* ASSIGNMENT *
Could you restate the entries word for word, without the images?

+++++

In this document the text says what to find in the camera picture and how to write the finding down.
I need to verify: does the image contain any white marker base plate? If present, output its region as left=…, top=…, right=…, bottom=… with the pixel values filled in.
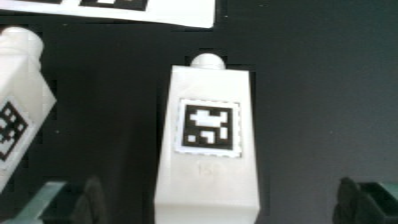
left=0, top=0, right=214, bottom=28

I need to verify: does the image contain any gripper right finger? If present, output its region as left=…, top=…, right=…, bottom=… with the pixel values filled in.
left=331, top=177, right=398, bottom=224

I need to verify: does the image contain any white stool leg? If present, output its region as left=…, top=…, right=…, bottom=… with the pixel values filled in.
left=154, top=53, right=259, bottom=224
left=0, top=27, right=56, bottom=192

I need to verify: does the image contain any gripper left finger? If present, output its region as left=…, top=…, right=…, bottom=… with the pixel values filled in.
left=0, top=177, right=108, bottom=224

+++++

* TASK ANSWER *
In this document the text says what to find in the camera picture and how to write the finding down.
I need to verify: does the image contain any white marker base plate? If present, output its region as left=…, top=…, right=…, bottom=… with the pixel values filled in.
left=0, top=0, right=214, bottom=28

I need to verify: does the image contain any gripper right finger? If present, output its region as left=…, top=…, right=…, bottom=… with the pixel values filled in.
left=331, top=177, right=398, bottom=224

I need to verify: does the image contain any white stool leg? If present, output its region as left=…, top=…, right=…, bottom=… with the pixel values filled in.
left=154, top=53, right=259, bottom=224
left=0, top=27, right=56, bottom=192

I need to verify: does the image contain any gripper left finger? If present, output its region as left=…, top=…, right=…, bottom=… with the pixel values filled in.
left=0, top=177, right=108, bottom=224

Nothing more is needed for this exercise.